The people working on this like to hang out at #raspberrypi-internals on Freenode.
(Disclaimer: the last I looked into this was in January, before the Raspberry Pi 2 came out)
Although PCs are becoming more closed and blobby with each new generation, the legacy of backwards-compatibility means that a lot of things still work like they used to - in the days when documentation was far more open. IBM released the PC with full schematics and source code for the BIOS. The RPi was released with nothing more than its software and a few very incomplete datasheets.
Um, no they didn't. The BIOS was very much a blob. Compaq spent a significant amount of resources reverse-engineering the BIOS, which made the IBM-PC-compatible market possible.
The main components of the new rPi are rather simple to get to work, so it's not a technical issue. The only real crapware inside is the usb controller.
I bet if someone supplied a diff they'd gladly take it. Also, I wonder why this rather old post is up here.
I agree it is a fuzzy line but one which I happen to agree with.
There is a probably a thesis to be had for the first person to build a provably trusted system using untrusted base hardware. I am not even sure how you would start such a project.
The issue here is that the rPI requires driver code running inside OpenBSD that is a closed source blob.
How exactly is that different to an undocumented or—forbid it—an unflashable BIOS? Don't even get me started on EFI...
Aside from coreboot, I don't really see anybody drawing the ideological-line-in-the-sand there when it comes to running their PC.
The one time someone references a prior rPi discussion, it's to a message from Theo De Raadt that says:
Wow. Dream on. It is a mess of firmware. You know nothing of our history?
I understand maybe this has come up before and they are tired of the discussion, but this is just toxic. Is it really so hard to just reference a valid prior discussion when this comes up?

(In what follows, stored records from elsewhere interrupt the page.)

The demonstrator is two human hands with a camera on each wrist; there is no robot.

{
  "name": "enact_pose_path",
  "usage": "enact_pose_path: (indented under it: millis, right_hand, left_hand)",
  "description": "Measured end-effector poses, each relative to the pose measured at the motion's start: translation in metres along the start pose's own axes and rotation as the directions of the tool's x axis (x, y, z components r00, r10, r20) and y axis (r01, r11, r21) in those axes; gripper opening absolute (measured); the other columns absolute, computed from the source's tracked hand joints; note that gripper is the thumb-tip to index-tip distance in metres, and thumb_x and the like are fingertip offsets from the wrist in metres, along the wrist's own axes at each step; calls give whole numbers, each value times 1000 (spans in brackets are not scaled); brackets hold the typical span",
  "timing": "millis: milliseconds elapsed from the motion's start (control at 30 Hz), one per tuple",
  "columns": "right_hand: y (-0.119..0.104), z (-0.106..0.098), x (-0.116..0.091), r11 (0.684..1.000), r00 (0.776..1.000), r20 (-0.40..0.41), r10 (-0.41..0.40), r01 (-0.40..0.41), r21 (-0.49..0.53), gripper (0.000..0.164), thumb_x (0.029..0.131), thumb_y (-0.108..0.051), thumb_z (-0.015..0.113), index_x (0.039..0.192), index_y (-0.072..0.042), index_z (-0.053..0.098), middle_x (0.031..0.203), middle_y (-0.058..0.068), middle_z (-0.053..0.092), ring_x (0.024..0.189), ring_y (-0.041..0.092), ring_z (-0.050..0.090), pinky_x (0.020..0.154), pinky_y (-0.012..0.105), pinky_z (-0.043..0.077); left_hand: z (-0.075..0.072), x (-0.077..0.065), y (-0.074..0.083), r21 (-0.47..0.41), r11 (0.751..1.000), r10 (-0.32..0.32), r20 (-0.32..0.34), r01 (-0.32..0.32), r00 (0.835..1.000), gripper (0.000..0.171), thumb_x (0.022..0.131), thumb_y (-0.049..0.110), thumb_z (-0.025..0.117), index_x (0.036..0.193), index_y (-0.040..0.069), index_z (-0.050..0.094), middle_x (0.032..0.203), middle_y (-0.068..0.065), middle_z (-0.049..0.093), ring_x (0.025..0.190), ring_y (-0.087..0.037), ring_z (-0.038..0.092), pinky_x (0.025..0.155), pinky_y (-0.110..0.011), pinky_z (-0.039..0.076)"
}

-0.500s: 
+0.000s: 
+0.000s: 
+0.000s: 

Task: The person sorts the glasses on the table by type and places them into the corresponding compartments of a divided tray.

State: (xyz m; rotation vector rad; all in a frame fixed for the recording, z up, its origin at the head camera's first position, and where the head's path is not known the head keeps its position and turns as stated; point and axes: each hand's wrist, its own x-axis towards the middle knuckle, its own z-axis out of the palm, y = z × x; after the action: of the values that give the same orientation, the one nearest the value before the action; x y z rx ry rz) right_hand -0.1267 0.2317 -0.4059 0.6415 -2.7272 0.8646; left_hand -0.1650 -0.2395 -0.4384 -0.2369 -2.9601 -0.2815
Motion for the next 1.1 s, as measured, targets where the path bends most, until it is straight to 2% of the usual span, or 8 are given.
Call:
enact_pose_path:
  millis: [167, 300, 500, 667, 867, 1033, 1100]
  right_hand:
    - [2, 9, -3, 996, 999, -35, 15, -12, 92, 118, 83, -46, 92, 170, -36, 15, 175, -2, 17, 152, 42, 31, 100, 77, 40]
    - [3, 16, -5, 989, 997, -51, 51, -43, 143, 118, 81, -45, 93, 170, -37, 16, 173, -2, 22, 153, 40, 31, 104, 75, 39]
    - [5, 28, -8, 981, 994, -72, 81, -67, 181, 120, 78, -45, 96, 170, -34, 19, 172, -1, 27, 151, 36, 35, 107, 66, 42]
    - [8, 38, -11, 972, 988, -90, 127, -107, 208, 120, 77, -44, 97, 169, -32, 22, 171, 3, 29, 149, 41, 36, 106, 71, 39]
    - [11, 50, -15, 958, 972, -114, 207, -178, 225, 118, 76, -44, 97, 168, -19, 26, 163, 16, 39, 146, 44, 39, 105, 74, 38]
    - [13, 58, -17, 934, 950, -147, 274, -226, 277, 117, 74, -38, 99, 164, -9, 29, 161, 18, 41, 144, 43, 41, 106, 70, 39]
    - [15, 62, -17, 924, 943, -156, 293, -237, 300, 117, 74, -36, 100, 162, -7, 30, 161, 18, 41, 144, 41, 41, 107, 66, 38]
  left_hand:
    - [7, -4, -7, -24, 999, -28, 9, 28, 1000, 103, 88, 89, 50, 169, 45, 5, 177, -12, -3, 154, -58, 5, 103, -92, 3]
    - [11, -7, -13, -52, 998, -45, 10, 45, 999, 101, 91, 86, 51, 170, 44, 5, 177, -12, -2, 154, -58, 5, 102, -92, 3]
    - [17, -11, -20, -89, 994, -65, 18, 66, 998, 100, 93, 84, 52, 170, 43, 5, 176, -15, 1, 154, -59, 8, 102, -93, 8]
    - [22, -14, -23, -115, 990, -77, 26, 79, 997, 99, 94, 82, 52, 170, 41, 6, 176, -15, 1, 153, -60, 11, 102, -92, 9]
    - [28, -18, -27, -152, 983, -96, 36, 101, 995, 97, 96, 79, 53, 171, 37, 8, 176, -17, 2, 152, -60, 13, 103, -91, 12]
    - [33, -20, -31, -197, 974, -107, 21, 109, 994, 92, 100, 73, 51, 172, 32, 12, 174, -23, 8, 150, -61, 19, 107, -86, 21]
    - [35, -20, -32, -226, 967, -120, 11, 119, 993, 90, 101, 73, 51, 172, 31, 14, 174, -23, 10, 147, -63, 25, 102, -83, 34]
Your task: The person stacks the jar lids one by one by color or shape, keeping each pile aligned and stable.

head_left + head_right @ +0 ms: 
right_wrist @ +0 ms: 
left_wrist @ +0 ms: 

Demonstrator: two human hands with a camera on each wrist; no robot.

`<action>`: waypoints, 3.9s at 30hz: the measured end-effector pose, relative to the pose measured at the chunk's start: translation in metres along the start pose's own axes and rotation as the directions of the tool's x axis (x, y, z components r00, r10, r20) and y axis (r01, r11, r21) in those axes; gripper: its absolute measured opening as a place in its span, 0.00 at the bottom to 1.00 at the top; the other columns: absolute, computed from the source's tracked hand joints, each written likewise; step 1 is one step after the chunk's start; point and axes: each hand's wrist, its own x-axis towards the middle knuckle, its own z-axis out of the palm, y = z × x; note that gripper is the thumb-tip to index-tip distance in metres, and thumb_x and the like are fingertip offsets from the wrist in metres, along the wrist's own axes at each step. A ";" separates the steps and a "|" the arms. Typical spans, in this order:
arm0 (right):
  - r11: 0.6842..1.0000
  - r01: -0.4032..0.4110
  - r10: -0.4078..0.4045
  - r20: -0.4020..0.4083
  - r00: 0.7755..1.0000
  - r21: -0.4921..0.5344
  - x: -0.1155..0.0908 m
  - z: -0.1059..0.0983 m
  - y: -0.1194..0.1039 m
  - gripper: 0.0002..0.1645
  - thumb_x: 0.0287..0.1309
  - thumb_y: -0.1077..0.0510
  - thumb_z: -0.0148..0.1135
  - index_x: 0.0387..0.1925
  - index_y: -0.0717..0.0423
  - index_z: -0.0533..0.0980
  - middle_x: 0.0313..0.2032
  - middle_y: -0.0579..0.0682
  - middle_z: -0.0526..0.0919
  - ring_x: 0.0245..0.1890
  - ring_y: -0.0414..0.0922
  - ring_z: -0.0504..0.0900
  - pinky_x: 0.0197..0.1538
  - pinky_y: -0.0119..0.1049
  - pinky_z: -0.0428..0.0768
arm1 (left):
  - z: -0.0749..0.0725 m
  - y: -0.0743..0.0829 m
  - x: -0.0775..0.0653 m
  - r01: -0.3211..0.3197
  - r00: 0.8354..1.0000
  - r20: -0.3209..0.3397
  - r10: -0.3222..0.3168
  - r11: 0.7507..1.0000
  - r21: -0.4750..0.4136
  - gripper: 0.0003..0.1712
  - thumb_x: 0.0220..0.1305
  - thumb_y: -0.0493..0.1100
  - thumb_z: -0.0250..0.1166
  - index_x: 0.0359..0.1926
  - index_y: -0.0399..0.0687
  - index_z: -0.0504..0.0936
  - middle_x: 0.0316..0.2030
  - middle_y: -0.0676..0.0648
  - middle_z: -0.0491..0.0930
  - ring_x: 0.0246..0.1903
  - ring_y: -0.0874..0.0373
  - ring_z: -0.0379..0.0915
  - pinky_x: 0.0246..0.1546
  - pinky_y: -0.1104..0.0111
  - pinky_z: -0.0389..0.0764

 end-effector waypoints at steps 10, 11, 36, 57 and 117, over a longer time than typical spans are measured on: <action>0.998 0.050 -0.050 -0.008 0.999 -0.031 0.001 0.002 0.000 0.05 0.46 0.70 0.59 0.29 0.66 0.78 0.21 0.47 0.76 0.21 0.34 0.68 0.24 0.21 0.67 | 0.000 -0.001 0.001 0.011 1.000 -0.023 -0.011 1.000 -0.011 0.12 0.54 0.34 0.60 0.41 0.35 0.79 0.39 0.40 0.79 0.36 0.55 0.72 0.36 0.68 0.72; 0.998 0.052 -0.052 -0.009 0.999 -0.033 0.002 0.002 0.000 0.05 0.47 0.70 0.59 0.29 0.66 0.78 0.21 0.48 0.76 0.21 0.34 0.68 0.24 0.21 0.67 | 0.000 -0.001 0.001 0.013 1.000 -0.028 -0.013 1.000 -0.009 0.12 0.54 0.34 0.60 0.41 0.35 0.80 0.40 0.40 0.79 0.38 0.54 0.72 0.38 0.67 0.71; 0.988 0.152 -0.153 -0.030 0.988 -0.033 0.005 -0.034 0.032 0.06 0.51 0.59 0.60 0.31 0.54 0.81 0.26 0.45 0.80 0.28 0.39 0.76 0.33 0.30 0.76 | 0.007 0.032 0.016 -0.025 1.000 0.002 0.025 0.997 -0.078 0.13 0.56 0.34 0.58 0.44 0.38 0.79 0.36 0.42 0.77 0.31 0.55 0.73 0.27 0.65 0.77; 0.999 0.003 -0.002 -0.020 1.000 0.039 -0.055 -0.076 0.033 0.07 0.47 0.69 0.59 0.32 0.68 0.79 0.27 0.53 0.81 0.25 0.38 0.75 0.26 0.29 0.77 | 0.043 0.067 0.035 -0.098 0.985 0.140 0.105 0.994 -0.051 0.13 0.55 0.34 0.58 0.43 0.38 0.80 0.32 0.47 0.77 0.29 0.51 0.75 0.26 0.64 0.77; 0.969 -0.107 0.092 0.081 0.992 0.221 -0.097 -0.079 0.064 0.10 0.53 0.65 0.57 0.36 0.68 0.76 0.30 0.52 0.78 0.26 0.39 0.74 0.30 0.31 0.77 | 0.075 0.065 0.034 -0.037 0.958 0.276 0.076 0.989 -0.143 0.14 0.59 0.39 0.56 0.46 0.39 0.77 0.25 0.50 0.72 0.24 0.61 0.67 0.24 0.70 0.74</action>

The guidelines users are expected to learn before using them generally involve (from most accepted to least accepted)
Read the mailing lists.
Read them again.
If you have a problem read the man pages.
If you still have a problem search the mailing lists for similar problems.
Make sure you really understand your problem then search again.
If after research you fully understand the problem but still don't have a solution post to the specific mailing list with diagnostic info.
Consider writing up a bug report/ creating your own solution as necessary.
and way way down the list, in the has virtually never been the correct thing to do category, is ask questions like "Will you support the RPi?" Those sort of questions have been asked for essentially every piece of hardware and subtechnology out there, and the answer is always either "No, because propritery whatever but you're free to do the work yourself" or "No, because we're busy and barely keeping the lights and servers on, but you're free to do the work yourself" or "Yes, and you'd know that if you read the mailing lists".
The mailing lists are famous for their get sh*t done attitude and any information about posting on them will relay that to new users.
I would have a lot more sympathy for this point of view if they didn't fill the mailing lists with replies on the topic that were extremely unhelpful. Every reply that doesn't steer the poster towards a useful prior discussion or further the discussion in some way muddies the mailing list for future searchers, leading to more questions on topics that have been covered before. It's a self perpetuating cycle. Guess who has the power to stop it (or at least prevent it from getting worse)?
Back in 2003 running 3.2 on ancient hardware that is indeed the process I went through. [0]
The "enforced" binary blob really turns me off the Raspberry Pi. I bought a BeagleBone black as you can actually boot them without non-free software. Recently BeagleBone's GPU manufacturer Imagination Technologies made comments that the PowerVR chip https://www.reddit.com/r/hardware/comments/37h2a9/i_work_for... is planned to be open sourced.
If this happens I hope a lot more people will switch over to the BeagleBone rather than head in the direction of cheaper and cheaper closed ARM platforms. For me, the promising part of these single board ARM computers is that we may escape from running untrusted binaries and avoid things like Intel's Management Engine.